Analisi morfologiche
Per determinare il volume cerebrale ripreso in 4 dpf nacre, casper e crystal Tg (elavl3:GCaMP6f) larve, abbiamo calcolato il numero di voxel GCaMP6f+ in ogni immagine volumetrica applicando la funzione di soglia adjust> seguita dal comando analyse >istogramma> list in ImageJ42. Successivamente, i valori ottenuti sono stati moltiplicati per il volume di un singolo voxel (0,415 × 0,415 × 0,631 µm3 = 1,086 × 10-1 µm3).
Analisi statistiche
I risultati dei test statistici sono riportati in Cifre e Legende di figure.
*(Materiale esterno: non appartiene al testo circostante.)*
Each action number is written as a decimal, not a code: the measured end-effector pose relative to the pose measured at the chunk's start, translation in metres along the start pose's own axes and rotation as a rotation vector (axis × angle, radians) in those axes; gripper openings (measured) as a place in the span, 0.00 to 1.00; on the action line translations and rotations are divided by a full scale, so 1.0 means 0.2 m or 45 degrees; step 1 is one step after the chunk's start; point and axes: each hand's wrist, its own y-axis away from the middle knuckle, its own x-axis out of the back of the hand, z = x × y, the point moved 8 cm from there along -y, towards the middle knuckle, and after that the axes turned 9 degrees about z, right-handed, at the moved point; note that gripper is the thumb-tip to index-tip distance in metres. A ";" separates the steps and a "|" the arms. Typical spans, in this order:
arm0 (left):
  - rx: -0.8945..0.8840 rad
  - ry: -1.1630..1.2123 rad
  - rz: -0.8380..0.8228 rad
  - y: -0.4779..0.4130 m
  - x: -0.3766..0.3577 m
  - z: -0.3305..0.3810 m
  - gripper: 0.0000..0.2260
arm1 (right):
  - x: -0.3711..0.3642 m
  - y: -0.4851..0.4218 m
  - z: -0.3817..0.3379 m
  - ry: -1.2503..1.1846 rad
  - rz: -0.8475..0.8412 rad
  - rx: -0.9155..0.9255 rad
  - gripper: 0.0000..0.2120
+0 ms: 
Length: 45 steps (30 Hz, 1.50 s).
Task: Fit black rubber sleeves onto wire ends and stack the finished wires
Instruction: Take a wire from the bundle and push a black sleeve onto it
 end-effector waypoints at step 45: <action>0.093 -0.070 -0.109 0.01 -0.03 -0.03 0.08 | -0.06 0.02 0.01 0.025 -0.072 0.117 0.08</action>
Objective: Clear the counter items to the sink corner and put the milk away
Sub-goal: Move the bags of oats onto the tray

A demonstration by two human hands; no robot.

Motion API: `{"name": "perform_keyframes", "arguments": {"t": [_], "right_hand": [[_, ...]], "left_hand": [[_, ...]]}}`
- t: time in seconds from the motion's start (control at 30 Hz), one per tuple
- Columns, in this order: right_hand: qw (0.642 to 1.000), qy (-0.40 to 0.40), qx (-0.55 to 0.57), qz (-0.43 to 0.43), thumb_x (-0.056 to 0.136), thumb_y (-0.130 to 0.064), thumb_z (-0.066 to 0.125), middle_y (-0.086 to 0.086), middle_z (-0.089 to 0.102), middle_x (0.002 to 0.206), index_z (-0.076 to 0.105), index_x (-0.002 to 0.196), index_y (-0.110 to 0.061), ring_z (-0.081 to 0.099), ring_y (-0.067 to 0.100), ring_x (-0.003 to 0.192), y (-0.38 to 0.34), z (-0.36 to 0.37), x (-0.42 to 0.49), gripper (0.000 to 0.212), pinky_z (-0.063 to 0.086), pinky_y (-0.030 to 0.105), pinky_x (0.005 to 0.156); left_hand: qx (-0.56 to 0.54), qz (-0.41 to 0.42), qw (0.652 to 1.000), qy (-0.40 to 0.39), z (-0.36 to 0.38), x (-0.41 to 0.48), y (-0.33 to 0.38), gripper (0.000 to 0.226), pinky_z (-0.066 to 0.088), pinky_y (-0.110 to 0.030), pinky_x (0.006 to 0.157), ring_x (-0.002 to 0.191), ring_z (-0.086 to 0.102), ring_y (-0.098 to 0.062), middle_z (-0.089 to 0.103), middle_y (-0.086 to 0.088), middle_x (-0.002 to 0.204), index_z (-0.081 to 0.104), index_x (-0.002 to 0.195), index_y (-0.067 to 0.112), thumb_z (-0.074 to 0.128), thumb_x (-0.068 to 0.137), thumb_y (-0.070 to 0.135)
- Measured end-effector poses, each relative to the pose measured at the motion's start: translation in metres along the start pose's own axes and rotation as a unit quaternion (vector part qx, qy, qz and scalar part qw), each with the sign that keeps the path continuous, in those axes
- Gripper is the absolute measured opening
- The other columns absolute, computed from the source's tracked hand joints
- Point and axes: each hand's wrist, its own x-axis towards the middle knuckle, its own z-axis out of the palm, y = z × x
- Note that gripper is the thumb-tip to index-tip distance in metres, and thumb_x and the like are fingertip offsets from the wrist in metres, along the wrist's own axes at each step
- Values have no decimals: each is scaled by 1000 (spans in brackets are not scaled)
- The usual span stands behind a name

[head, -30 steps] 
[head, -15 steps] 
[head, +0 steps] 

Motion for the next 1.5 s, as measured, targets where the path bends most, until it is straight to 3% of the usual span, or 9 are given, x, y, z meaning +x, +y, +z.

Analisi e test statistici sono stati effettuati utilizzando Prism 6 (GraphPad) o MATLAB R2014b (MathWorks). Prima di eseguire test statistici, sono state utilizzate statistiche descrittive (ad esempio, test di normalità per vedere se i valori provengono da una distribuzione gaussiana o F-test per confrontare le varianze) per scegliere il test statistico appropriato (riportato nelle legende delle figure insieme ai risultati dei test). Il criterio per la significatività statistica è stato fissato a p < 0.05.